Consta que Viriato
andou por aqui perdido entre matas de castanheiros e alcateias de lobos. Viriato era um fedelho irrequieto e insuportável. Pastava
entre a Meseta Ibérica e os Montes Hermínios. Manhã cedo, saia do tugúrio
familiar com um casqueiro de bolota e uma cabaça de aguardente de zimbro para
matar o bicho.
Perna curta de
montanheiro, envolto em mal curtido bedum de cabra. Percorria despenhadeiros
graníticos em equilíbrio instável. Sonhava vertigens heróicas de libertação
radical. Estamos em 160 a. C. O tempo era romano. O espaço incerto. O modo
troglodita.
O rapaz pertencia
à tribo dos Lusitanos de origem duvidosa. Eles próprios não sabiam donde vinham
e muito menos para onde iam. Seriam Celtas? Iberos? Atlantes? Os romanos
chamavam-lhes “pernix lusis” (ágeis
lusitanos), visto não pararem quietos e serem difíceis de agarrar. Nós não nos
atrevemos a chamar-lhe o que quer que seja, para não ferir susceptibilidades.
Viviam amontoados
em castros de lusalite. Labirintos em chapas de zinco. Vielas enlameadas em
fezes de caprino. Cheiro insuportável a urina. Sebes de couve galaica aparadas em
caldo verde. As mulheres
estavam permanentemente grávidas, lavando pilhas intermináveis de louça,
enquanto os homens se divertiam em monumentais hecatombes com sacrifícios de
bodes e prisioneiros das tribos rivais.
Povo anarca e
incivilizado. Os romanos bem tentaram discipliná-los. Mas, nada. Como diria um
general romano: “A Ocidente da Península
Ibérica há um povo que não se governa, nem se deixa governar”.
Viriato deveria
ser julgado em acção popular por gestão danosa da “res publica”. Por sua culpa
atrasou-se a entrada na Comunidade Económica Romana em quase 150 anos. Foram
pontes, estradas, aquedutos, subsídios e, talvez mesmo um novo aeroporto, que
ficaram por fazer. Que diríamos hoje de quem nos tivesse impedido de aderir à
União Europeia? No mínimo “albanês”!
Dos Lusitanos
ficou o mito. A fama de um povo inquebrantável e “iluminado”. A História é
mártir do devir e nós idiotas do nacionalismo.
Finalmente, em
138 a.C., três amigos de Viriato, Ditalco, Minuros e Audax, homens esclarecidos
e com grande sentido de estado, tiveram o bom senso de assassinar o caudilho,
sob o alto patrocínio do procônsul Quinto Servílio Cepião que, sabe-se lá
porquê, teimava em nos integrar na Comunidade Económica Romana.
Os rios continuam
a correr revoltos. As montanhas abruptas continuam a despenhar-se no vazio.

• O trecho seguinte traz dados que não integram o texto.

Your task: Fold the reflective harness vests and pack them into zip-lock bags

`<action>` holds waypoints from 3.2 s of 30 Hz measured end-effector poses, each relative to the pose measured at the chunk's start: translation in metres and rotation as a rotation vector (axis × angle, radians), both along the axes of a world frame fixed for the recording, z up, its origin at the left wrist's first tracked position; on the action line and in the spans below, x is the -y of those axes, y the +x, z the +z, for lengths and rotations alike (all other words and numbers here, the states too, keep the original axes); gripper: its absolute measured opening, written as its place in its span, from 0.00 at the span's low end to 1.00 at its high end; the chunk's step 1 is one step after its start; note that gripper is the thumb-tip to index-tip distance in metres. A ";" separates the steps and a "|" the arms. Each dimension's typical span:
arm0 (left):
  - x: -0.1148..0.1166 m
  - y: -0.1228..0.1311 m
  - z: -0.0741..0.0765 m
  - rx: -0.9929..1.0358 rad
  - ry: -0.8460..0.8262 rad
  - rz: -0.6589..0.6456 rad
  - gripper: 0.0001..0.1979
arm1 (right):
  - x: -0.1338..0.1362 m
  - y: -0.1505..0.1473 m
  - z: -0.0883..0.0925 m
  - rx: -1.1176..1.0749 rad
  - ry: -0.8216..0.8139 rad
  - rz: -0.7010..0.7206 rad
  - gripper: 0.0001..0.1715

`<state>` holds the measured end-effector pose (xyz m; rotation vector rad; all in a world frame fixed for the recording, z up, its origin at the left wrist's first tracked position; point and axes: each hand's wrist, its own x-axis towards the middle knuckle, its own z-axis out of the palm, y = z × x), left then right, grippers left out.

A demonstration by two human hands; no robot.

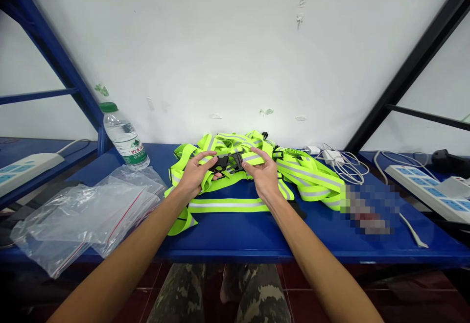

Portugal é Terra de Lusitanos. Viriato está por todo o lado. A Beira somos nós.
Jorge Pinheiro
Jorge Pinheiro
Texto editado no nº 2 da revista "The Printed Blog" (http://www.tvi24.iol.pt/videos.html?mul_id=13465495)
8 comments:
Pronto, se tinha dúvidas, fiquei quase esclarecido.
Eu nãoi me considero "beirão", mas sou descendente. Agora não acredito que todos o sejamos. Assim pergunto :
1) Será que o Jardim também é ????
2) E os gajos que imaginaram o aeroporto de Beja também???
HUMMMM!!!! acho que não, mas ...
Um abraço e parabéns pelo texto cheio de humor.
Tirem-me do Algarve, por favor...
Férias?
E o presidente cá do sítio a vender Porto de Mós, Meia Praia e os Índios...
Portugal é terra de lusitanos. Nós também somos.
:)
Mena
Gosto do mito, gosto de Viriato, dos Romanos nem por isso, mas GOSTO do teu texto :))
beijo
Quando comecei a ler, pensei : O Jorge está a repetir um post , coitado...
Mas, no final, concluo que o COITADO sou eu, pois tinha-me esquecido de lhe dizer que achei muita graça quando diz que > Viriato era um fedelho insuportável e que também percorria os seus trilhos em equilíbrio instável <.
Também apreciei o texto do GONÇALO WADDINGTON !
Um abraço.
Fernando: eu acho que somos todos... uns mais outros menos. O espírito Lusitano não me agrada.
Mena: e agora têm algas venenosas...
Graça: Viriato dá para tudo. Nem sabemos se existiu...
João: sempre comprou a revista?
De facto este texto é um arranjo de um anterior. Por isso parece repetido.